> **What is being asked**:
Copy the records below without altering a single word.
=== Excerpted records ===
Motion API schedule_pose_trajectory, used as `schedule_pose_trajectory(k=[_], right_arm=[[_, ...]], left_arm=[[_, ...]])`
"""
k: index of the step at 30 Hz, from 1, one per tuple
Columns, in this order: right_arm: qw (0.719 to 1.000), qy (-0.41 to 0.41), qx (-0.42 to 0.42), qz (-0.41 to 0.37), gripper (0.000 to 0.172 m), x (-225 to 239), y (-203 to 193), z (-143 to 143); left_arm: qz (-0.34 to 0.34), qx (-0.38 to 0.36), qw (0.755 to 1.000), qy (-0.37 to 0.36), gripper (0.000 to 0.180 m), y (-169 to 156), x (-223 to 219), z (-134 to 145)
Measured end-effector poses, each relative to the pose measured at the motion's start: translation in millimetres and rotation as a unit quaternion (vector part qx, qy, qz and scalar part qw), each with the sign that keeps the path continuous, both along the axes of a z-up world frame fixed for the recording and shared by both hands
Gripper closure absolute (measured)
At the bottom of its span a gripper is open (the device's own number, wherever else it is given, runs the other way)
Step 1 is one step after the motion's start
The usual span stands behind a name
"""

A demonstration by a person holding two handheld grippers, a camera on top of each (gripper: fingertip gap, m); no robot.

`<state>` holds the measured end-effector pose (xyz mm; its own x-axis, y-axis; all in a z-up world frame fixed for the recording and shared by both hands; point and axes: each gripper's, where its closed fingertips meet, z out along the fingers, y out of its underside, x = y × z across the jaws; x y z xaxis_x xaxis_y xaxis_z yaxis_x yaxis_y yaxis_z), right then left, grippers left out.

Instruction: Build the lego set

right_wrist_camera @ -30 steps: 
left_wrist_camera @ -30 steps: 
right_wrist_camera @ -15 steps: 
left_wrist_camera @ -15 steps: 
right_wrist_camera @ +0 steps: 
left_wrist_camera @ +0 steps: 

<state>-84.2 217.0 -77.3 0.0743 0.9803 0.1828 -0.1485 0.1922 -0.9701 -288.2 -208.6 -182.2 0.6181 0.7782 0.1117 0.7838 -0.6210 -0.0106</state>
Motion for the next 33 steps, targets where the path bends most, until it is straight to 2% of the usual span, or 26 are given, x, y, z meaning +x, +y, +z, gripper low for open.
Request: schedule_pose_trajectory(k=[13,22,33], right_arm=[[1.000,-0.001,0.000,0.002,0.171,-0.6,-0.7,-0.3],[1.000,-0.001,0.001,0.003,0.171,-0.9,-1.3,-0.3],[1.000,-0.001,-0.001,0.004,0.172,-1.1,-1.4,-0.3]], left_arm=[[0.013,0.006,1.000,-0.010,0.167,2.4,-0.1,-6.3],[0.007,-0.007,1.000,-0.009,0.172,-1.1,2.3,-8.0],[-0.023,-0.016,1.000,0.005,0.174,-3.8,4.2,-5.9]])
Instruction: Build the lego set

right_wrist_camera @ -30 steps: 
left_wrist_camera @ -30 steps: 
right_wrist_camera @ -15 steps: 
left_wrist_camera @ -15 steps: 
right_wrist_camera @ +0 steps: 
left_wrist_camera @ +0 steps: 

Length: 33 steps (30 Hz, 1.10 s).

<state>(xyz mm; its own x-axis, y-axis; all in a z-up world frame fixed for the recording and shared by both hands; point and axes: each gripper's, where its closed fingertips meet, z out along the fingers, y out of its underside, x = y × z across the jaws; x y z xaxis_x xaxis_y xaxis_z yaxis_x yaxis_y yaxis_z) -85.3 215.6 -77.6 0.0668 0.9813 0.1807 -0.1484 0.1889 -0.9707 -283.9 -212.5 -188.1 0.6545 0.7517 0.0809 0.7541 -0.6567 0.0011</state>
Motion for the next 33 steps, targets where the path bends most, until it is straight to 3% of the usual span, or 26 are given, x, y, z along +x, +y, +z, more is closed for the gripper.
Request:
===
> **Written solution**:
Motion API schedule_pose_trajectory, used as `schedule_pose_trajectory(k=[_], right_arm=[[_, ...]], left_arm=[[_, ...]])`
"""
k: index of the step at 30 Hz, from 1, one per tuple
Columns, in this order: right_arm: qw (0.719 to 1.000), qy (-0.41 to 0.41), qx (-0.42 to 0.42), qz (-0.41 to 0.37), gripper (0.000 to 0.172 m), x (-225 to 239), y (-203 to 193), z (-143 to 143); left_arm: qz (-0.34 to 0.34), qx (-0.38 to 0.36), qw (0.755 to 1.000), qy (-0.37 to 0.36), gripper (0.000 to 0.180 m), y (-169 to 156), x (-223 to 219), z (-134 to 145)
Measured end-effector poses, each relative to the pose measured at the motion's start: translation in millimetres and rotation as a unit quaternion (vector part qx, qy, qz and scalar part qw), each with the sign that keeps the path continuous, both along the axes of a z-up world frame fixed for the recording and shared by both hands
Gripper closure absolute (measured)
At the bottom of its span a gripper is open (the device's own number, wherever else it is given, runs the other way)
Step 1 is one step after the motion's start
The usual span stands behind a name
"""

A demonstration by a person holding two handheld grippers, a camera on top of each (gripper: fingertip gap, m); no robot.

`<state>` holds the measured end-effector pose (xyz mm; its own x-axis, y-axis; all in a z-up world frame fixed for the recording and shared by both hands; point and axes: each gripper's, where its closed fingertips meet, z out along the fingers, y out of its underside, x = y × z across the jaws; x y z xaxis_x xaxis_y xaxis_z yaxis_x yaxis_y yaxis_z), right then left, grippers left out.

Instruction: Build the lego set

right_wrist_camera @ -30 steps: 
left_wrist_camera @ -30 steps: 
right_wrist_camera @ -15 steps: 
left_wrist_camera @ -15 steps: 
right_wrist_camera @ +0 steps: 
left_wrist_camera @ +0 steps: 

<state>-84.2 217.0 -77.3 0.0743 0.9803 0.1828 -0.1485 0.1922 -0.9701 -288.2 -208.6 -182.2 0.6181 0.7782 0.1117 0.7838 -0.6210 -0.0106</state>
Motion for the next 33 steps, targets where the path bends most, until it is straight to 2% of the usual span, or 26 are given, x, y, z meaning +x, +y, +z, gripper low for open.
Request: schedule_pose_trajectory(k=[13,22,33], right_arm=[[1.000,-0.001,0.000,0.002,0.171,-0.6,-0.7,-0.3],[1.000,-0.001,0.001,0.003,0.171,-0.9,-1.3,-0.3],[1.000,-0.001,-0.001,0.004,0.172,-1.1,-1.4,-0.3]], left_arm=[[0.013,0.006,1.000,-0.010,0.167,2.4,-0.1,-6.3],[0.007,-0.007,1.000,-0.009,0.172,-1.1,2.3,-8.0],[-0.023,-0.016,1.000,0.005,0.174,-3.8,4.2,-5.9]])
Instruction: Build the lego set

right_wrist_camera @ -30 steps: 
left_wrist_camera @ -30 steps: 
right_wrist_camera @ -15 steps: 
left_wrist_camera @ -15 steps: 
right_wrist_camera @ +0 steps: 
left_wrist_camera @ +0 steps: 

Length: 33 steps (30 Hz, 1.10 s).

<state>(xyz mm; its own x-axis, y-axis; all in a z-up world frame fixed for the recording and shared by both hands; point and axes: each gripper's, where its closed fingertips meet, z out along the fingers, y out of its underside, x = y × z across the jaws; x y z xaxis_x xaxis_y xaxis_z yaxis_x yaxis_y yaxis_z) -85.3 215.6 -77.6 0.0668 0.9813 0.1807 -0.1484 0.1889 -0.9707 -283.9 -212.5 -188.1 0.6545 0.7517 0.0809 0.7541 -0.6567 0.0011</state>
Motion for the next 33 steps, targets where the path bends most, until it is straight to 3% of the usual span, or 26 are given, x, y, z along +x, +y, +z, more is closed for the gripper.
Request:

This answer requires no further additions.